Genesis 4:3-16
Genesis 4:3-16 NLT
When it was time for the harvest, Cain presented some of his crops as a gift to the LORD. Abel also brought a gift—the best portions of the firstborn lambs from his flock. The LORD accepted Abel and his gift, but he did not accept Cain and his gift. This made Cain very angry, and he looked dejected. “Why are you so angry?” the LORD asked Cain. “Why do you look so dejected? You will be accepted if you do what is right. But if you refuse to do what is right, then watch out! Sin is crouching at the door, eager to control you. But you must subdue it and be its master.” One day Cain suggested to his brother, “Let’s go out into the fields.” And while they were in the field, Cain attacked his brother, Abel, and killed him. Afterward the LORD asked Cain, “Where is your brother?
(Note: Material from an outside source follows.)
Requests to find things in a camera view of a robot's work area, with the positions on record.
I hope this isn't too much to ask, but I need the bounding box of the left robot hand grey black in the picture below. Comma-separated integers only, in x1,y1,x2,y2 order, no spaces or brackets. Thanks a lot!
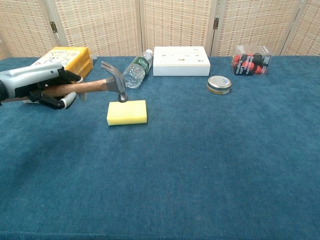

Where is Abel?” “I don’t know,” Cain responded. “Am I my brother’s guardian?” But the LORD said, “What have you done? Listen! Your brother’s blood cries out to me from the ground! Now you are cursed and banished from the ground, which has swallowed your brother’s blood. No longer will the ground yield good crops for you, no matter how hard you work! From now on you will be a homeless wanderer on the earth.” Cain replied to the LORD, “My punishment is too great for me to bear! You have banished me from the land and from your presence; you have made me a homeless wanderer. Anyone who finds me will kill me!” The LORD replied, “No, for I will give a sevenfold punishment to anyone who kills you.” Then the LORD put a mark on Cain to warn anyone who might try to kill him. So Cain left the LORD’s presence and settled in the land of Nod, east of Eden.